■ Input material:
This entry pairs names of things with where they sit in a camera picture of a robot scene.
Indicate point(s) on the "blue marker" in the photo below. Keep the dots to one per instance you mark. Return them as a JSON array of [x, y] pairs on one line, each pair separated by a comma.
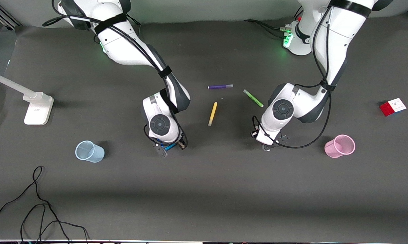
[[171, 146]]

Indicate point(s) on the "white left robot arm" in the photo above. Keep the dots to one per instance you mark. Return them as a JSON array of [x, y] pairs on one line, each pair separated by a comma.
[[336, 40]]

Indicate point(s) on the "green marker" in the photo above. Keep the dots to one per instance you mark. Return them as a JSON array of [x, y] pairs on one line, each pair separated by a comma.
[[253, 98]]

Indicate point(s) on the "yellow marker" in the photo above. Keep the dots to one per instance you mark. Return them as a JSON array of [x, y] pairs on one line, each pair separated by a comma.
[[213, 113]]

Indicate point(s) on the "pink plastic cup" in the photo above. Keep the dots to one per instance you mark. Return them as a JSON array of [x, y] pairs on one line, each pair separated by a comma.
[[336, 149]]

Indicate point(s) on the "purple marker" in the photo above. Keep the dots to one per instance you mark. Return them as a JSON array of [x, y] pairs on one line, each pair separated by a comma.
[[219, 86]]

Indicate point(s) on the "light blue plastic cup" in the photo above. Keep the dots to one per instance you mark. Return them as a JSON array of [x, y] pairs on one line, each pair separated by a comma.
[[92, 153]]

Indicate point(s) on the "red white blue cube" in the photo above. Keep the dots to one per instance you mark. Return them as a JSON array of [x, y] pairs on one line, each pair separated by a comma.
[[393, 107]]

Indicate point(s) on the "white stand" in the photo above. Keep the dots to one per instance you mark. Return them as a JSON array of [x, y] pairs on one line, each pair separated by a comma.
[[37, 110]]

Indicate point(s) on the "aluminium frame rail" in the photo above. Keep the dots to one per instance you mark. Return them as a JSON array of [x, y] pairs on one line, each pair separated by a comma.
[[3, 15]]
* * *
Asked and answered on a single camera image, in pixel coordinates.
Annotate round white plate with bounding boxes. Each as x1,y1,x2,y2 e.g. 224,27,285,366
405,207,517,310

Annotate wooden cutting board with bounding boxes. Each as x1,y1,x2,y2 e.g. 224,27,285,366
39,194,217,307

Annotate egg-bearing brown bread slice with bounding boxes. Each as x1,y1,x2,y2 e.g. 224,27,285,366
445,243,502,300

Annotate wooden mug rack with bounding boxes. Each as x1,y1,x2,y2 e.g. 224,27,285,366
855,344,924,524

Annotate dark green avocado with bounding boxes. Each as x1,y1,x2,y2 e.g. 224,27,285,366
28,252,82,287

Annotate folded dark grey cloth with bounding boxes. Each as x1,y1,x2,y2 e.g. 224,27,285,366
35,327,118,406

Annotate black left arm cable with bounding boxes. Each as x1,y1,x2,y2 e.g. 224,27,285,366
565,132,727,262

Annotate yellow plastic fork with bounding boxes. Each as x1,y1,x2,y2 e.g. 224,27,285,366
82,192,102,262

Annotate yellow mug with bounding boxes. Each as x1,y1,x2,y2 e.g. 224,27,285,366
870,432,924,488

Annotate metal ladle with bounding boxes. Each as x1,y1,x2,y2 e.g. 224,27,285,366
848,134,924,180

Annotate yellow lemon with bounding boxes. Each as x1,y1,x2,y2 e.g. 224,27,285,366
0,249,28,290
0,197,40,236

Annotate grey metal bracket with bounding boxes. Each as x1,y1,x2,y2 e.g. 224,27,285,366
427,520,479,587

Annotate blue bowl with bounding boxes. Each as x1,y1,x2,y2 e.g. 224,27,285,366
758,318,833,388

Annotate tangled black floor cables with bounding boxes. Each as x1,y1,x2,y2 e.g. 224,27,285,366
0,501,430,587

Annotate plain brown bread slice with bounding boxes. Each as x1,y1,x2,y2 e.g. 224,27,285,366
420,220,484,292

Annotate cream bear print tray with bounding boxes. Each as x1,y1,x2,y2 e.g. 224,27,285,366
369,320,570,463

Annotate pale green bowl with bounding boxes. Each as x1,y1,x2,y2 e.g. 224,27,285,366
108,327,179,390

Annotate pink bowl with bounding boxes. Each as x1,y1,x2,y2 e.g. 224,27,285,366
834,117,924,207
--
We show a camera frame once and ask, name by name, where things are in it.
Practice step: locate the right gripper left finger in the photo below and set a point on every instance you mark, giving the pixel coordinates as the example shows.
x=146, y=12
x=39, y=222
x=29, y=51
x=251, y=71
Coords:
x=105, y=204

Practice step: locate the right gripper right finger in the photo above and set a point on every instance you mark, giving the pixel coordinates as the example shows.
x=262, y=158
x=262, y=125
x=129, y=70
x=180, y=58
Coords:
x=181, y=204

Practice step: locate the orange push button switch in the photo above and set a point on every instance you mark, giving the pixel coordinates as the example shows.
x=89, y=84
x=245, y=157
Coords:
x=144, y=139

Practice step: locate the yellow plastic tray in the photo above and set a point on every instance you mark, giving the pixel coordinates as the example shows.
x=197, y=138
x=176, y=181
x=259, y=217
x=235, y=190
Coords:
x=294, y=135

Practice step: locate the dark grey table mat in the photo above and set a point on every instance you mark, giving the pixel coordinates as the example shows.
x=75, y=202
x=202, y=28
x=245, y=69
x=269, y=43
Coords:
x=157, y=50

■ Task directions:
Provide the number of lines above in which the word "every" appears, with no further words.

■ Solved problem:
5